Last week a young man walked into the engineering office of our son Nathan to apply for a job.  Because of this interview, Nathan called Jim Nelson, a professor at BYU and discovered that he had a contact in the DR.  This contact is Fidel Perez, a high level person in INDRHI  (Instituto Nacional Dominicano Recursos Hidrolocos) here in Santo Domingo.  Jim introduced us to Fidel via email and we visited with Fidel this week.  It was a great meeting and we feel this contact will be a key contact for the water projects we are doing here.  We do not feel this was a coincidence. The Lord created this circle to put us in connection with Fidel.  He has offered all the help he can, particularly if there are people or organizations who may need a little prodding to get things done.  They also have ground water and hydrologic and flood data that will be very important.  He will also help us to understand the processes and how to get things done.  INDRHI also has some smaller water projects they cannot get to that maybe we can pursue.  You are going to hear more about this in the weeks to come! 

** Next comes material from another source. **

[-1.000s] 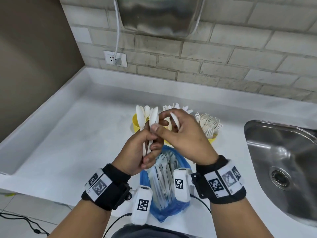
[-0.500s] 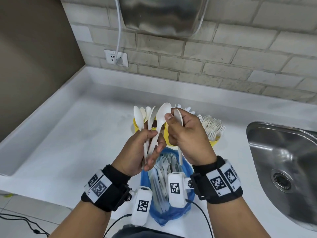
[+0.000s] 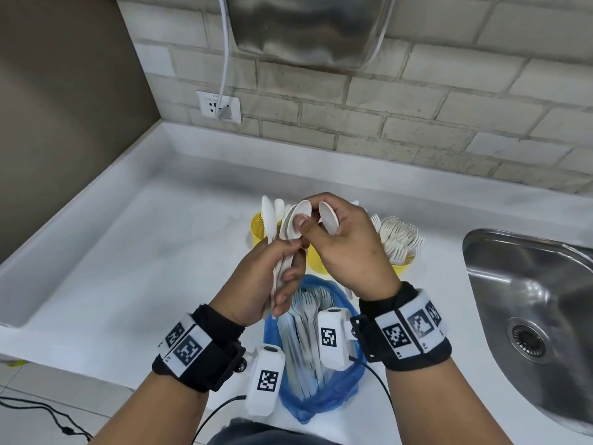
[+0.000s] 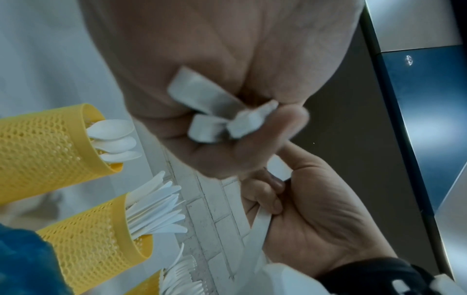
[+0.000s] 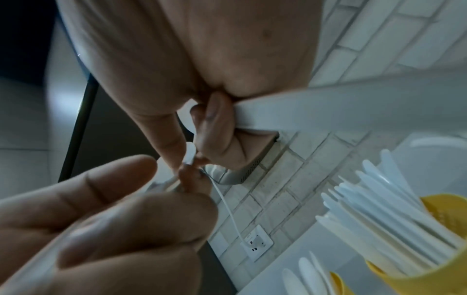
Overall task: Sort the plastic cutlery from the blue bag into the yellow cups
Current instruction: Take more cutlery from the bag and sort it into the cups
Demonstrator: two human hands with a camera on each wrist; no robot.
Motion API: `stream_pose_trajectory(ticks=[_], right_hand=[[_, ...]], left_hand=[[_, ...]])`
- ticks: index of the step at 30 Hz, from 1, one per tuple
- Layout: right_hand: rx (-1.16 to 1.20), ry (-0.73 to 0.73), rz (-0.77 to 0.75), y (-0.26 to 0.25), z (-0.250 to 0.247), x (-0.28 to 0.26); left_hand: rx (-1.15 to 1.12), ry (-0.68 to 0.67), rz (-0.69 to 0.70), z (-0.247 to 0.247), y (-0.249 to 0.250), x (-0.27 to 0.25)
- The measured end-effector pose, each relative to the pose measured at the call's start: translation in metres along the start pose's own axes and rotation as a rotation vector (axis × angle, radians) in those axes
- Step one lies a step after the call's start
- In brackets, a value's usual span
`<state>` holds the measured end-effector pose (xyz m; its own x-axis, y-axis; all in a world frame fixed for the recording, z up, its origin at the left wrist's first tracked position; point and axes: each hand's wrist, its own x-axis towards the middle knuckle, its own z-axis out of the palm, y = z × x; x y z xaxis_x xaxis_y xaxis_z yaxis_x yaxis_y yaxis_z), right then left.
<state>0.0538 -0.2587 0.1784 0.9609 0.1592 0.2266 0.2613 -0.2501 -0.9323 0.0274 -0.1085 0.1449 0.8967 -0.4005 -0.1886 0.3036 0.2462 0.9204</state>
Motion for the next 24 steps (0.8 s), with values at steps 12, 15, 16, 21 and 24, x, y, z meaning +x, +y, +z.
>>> stream_pose_trajectory(ticks=[12, 15, 16, 21, 24], right_hand=[[-0.023, 0.080, -0.078, 0.001, -0.002, 0.002], [0.012, -0.083, -0.070, -0.001, -0.004, 0.000], [-0.008, -0.115, -0.072, 0.001, -0.003, 0.000], [-0.156, -0.153, -0.085, 0.013, -0.001, 0.005], [-0.263, -0.106, -0.116, 0.017, 0.000, 0.006]], left_hand=[[0.029, 0.222, 0.051, 0.004, 0.003, 0.000], [-0.079, 0.139, 0.043, 0.008, 0.004, -0.002], [-0.086, 0.102, 0.040, 0.009, 0.005, -0.003], [0.021, 0.001, 0.040, 0.010, 0.005, -0.008], [0.023, 0.009, 0.026, 0.013, 0.006, -0.010]])
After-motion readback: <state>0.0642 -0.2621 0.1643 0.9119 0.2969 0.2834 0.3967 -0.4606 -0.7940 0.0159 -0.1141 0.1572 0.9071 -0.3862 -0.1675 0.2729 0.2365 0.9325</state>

                                                     Figure 136 Drill rig promised by Fidel for our use
Finally after 7 weeks of working hard, we took a little time off to relax.  We went with 3 other adult missionary couples to Playa Juan Dolio about a 45 minute drive from Santo Domingo.  The following are a few pictures of our outing.  The beach was beautiful though the snorkeling wasn’t very good.  It was fun to get away.
                                                                  Figure 137 Playa Juan Dolio

We tried a little snorkeling, but the water was pretty murky and we only saw a few fish.

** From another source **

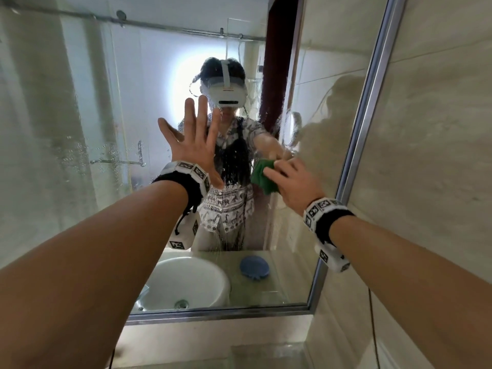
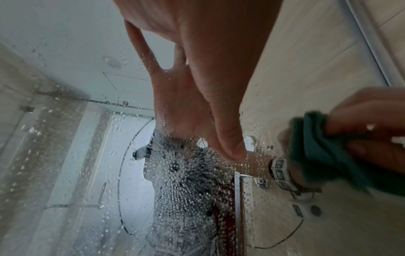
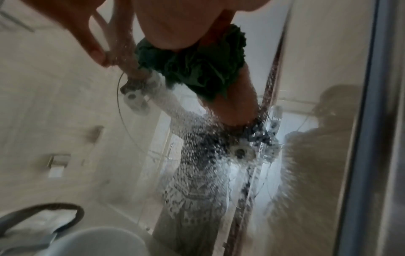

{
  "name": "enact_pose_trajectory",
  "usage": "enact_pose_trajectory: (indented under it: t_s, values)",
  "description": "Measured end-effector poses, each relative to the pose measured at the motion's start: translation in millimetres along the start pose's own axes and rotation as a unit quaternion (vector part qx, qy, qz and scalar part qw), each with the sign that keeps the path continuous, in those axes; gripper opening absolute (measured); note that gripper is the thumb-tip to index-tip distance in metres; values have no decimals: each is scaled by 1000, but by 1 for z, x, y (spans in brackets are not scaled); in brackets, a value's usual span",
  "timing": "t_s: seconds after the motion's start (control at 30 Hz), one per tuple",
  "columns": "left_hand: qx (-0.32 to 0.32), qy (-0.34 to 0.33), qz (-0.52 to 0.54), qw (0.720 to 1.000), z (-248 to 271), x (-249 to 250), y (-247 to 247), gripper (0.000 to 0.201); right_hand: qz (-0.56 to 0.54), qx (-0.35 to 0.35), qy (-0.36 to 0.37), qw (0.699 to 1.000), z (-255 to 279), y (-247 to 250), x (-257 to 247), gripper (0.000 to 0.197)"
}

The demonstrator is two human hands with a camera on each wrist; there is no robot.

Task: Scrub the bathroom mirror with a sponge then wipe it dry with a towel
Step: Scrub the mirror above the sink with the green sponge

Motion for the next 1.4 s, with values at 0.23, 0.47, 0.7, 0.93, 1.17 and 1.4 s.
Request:
enact_pose_trajectory:
  t_s: [0.23, 0.47, 0.7, 0.93, 1.17, 1.4]
  values:
    - [4, -1, 9, 1000, 1, 2, -1, 170, 31, -47, 93, 994, 7, 4, 3, 54]
    - [33, -12, 32, 999, 1, 3, 1, 172, -33, 50, -173, 983, -40, 66, 56, 44]
    - [20, -21, 25, 999, 0, 2, 1, 170, -106, 121, -233, 959, -69, 70, 27, 29]
    - [66, -60, 42, 995, 15, -6, 3, 131, -97, -18, -82, 992, -36, 11, -33, 35]
    - [66, -34, 53, 996, 27, -62, 2, 123, -89, -96, -45, 990, -28, -11, -53, 39]
    - [31, 11, 103, 994, 27, -93, -14, 147, -149, 154, -292, 932, -88, 71, -11, 33]
Point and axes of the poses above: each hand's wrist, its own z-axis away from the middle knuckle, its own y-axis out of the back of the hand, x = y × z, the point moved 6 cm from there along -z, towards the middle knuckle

We did find a shell occupied with a hermit crab about the size of your fist.  It was fun to watch him carefully extend one claw, dig it into the sand and flip himself over.  The fun ended when a native came along, waited for the crab to stick his claw out, then the native took out his machete and cut the claw off.  He said he was going to eat the claw.

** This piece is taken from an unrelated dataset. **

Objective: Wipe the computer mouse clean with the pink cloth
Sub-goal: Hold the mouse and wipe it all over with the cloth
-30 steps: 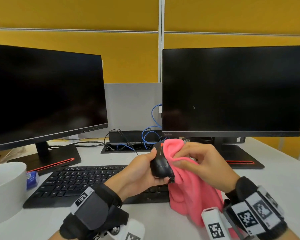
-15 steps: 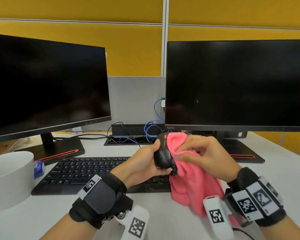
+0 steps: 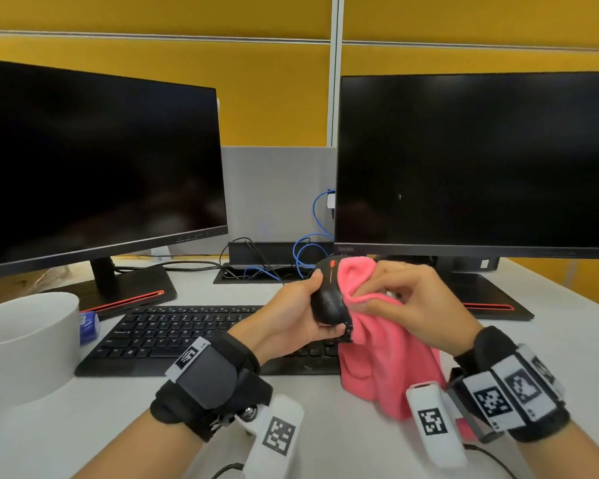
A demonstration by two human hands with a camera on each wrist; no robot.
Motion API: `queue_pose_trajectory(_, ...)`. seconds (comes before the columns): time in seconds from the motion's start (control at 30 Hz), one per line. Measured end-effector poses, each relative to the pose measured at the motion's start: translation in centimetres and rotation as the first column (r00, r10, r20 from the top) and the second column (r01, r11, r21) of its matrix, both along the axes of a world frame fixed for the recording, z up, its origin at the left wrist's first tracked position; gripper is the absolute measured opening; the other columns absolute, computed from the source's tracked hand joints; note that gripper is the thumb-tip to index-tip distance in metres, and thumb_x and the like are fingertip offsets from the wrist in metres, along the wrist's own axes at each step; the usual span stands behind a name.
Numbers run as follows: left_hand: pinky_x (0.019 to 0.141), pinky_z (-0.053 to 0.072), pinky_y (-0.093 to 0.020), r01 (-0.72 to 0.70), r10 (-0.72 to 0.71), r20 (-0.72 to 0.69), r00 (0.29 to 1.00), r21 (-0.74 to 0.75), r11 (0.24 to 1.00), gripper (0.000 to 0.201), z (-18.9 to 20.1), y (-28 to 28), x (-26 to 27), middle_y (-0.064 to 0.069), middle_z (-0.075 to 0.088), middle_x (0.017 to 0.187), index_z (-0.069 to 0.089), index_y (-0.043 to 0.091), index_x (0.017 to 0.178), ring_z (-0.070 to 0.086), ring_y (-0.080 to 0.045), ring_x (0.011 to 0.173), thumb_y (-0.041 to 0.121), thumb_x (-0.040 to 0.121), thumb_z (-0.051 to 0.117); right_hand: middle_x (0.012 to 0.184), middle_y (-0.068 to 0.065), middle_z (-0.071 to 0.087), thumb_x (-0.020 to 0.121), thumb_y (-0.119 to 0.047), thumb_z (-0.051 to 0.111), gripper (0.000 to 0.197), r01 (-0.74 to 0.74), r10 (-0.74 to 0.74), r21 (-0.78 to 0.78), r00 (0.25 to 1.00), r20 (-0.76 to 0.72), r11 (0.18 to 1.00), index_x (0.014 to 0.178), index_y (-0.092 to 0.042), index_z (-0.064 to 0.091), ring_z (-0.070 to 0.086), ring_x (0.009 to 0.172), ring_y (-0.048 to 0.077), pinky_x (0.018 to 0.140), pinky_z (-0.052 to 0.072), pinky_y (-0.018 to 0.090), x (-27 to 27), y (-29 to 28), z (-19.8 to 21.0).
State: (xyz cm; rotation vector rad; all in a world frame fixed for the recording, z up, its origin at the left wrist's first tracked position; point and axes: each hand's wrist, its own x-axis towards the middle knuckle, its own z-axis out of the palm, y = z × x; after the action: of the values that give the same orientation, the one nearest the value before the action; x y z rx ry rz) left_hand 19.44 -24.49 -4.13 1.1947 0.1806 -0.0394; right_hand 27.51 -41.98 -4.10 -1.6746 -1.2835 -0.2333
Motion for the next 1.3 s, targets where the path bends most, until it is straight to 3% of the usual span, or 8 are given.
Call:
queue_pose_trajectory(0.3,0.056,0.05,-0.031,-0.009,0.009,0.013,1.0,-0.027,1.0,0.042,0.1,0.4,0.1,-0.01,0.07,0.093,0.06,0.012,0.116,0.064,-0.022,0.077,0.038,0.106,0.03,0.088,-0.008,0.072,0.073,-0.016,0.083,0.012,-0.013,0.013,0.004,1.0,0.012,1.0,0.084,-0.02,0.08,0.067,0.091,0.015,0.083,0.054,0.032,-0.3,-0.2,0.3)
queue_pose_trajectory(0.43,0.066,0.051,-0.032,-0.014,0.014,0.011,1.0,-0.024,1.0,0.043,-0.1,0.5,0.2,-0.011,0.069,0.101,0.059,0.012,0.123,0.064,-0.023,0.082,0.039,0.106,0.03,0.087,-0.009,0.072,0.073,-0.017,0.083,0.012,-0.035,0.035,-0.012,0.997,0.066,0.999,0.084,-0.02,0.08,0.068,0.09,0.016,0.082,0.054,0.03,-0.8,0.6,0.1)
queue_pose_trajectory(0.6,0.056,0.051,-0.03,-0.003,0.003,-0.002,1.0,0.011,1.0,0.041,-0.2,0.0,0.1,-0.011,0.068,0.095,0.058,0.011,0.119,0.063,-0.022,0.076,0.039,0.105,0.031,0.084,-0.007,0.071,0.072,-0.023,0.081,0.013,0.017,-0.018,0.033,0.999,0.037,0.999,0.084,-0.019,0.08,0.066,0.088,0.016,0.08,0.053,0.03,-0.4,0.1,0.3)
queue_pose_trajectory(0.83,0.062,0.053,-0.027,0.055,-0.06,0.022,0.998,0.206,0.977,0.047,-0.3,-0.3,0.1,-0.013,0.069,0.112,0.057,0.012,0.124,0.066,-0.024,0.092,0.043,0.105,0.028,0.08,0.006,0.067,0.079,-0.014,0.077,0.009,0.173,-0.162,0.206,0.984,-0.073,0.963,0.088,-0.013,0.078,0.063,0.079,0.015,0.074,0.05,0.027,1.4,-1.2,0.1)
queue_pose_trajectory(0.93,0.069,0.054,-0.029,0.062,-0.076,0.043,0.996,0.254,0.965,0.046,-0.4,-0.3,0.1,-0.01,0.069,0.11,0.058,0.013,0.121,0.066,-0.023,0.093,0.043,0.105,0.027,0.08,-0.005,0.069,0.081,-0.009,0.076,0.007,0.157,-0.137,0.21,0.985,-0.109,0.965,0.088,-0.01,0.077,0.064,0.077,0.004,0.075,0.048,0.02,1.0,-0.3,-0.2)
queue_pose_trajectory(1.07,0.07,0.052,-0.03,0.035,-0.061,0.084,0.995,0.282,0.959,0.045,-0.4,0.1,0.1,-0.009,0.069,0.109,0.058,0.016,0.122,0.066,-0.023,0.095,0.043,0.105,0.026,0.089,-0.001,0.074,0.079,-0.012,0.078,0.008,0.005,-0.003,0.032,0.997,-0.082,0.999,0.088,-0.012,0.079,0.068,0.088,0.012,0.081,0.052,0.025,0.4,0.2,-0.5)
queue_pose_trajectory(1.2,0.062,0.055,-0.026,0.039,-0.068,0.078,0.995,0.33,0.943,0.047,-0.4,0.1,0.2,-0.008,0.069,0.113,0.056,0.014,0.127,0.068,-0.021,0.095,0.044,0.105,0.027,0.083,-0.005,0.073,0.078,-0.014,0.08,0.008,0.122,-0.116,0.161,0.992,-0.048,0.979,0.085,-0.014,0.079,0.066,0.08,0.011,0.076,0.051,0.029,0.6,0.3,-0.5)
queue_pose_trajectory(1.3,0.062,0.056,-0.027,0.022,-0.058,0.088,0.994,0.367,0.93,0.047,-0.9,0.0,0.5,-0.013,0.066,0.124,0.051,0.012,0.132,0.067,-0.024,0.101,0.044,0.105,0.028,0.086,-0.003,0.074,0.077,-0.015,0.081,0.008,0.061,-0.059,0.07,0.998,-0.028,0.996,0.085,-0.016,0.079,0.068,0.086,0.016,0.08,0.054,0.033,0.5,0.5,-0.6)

                                                      Figure 138 Wallace and Edith at the beach

Well that’s the end of another great adventure.  It was a great week.  The Lord continues to bless us with many growing experiences in a beautiful land full of beautiful people who look to God every day for their daily bread and are content with what the Lord has seen fit in his wisdom to grant to them.


  1. I hope I am doing this the right way. This is my first comment. I have enjoyed you blog. What a great way to keep everyone updated on your mission. The Lazona Ward misses you, but we are glad the Lord is putting you both to good use.